Extract the stretch of lines that starts at the line with "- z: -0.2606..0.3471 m" and ends at the last line of the data below. Give it exactly, without pictures.

_Input data_
──────

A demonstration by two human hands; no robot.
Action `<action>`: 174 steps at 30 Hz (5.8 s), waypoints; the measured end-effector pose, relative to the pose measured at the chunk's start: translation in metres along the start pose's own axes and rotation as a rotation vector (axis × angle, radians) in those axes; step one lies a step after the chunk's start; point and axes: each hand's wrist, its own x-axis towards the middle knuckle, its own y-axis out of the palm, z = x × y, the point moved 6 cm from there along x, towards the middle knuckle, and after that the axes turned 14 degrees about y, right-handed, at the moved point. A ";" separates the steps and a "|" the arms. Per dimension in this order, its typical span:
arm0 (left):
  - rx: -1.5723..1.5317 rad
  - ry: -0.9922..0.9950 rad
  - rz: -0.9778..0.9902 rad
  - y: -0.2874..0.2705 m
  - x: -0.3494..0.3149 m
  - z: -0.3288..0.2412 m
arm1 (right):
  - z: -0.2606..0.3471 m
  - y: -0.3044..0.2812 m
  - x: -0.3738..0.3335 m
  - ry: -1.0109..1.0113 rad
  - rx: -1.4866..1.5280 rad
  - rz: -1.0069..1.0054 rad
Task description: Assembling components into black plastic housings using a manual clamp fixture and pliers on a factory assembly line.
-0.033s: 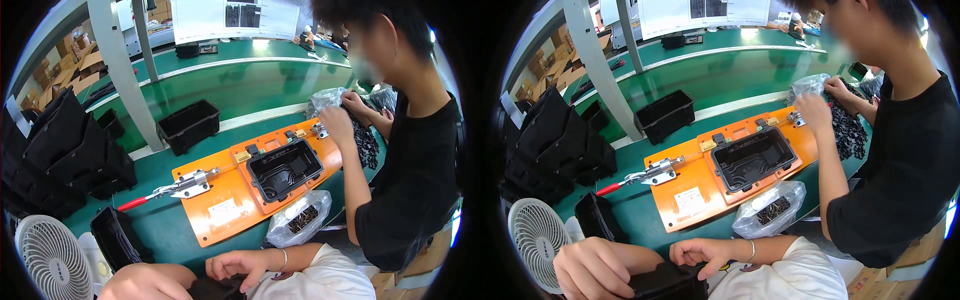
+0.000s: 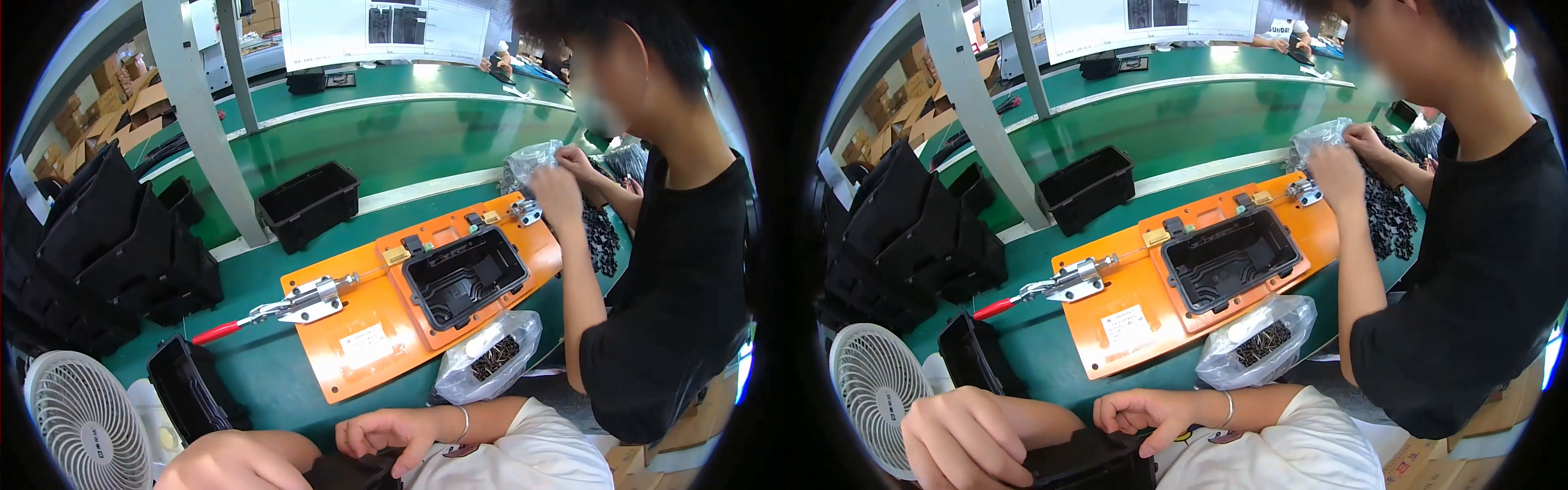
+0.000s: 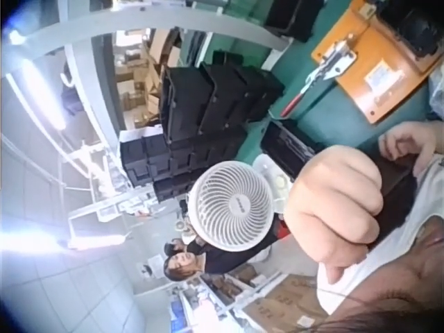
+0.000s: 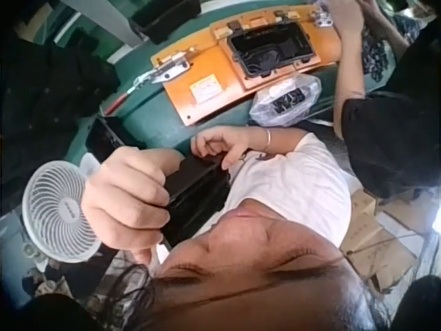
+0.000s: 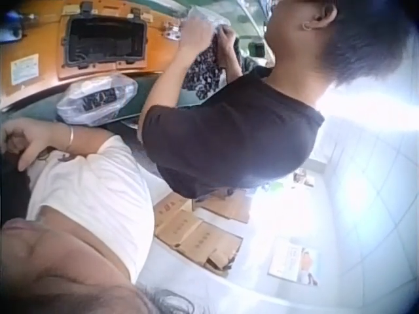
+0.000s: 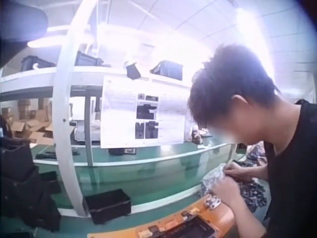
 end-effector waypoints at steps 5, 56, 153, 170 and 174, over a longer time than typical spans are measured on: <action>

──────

_Result below_
  - z: -0.2606..0.3471 m
  - y: -0.3044..0.2812 m
  - x: -0.3738..0.3335 m
  - ry: -1.0109..1.0113 rad
  - rx: -1.4866..1.5280 rad
  - rz: -1.0069..1.0054 rad
Task description: Assembling components into black plastic housings using a manual clamp fixture and pliers on a factory assembly line.
-0.033s: 
+0.000s: 
+0.000s: 
+0.000s: 
+0.000s: 
+0.000s: 
 end-effector waypoints at steps 5, 56, 153, 170 and 174, over a longer time than typical spans are measured on: <action>

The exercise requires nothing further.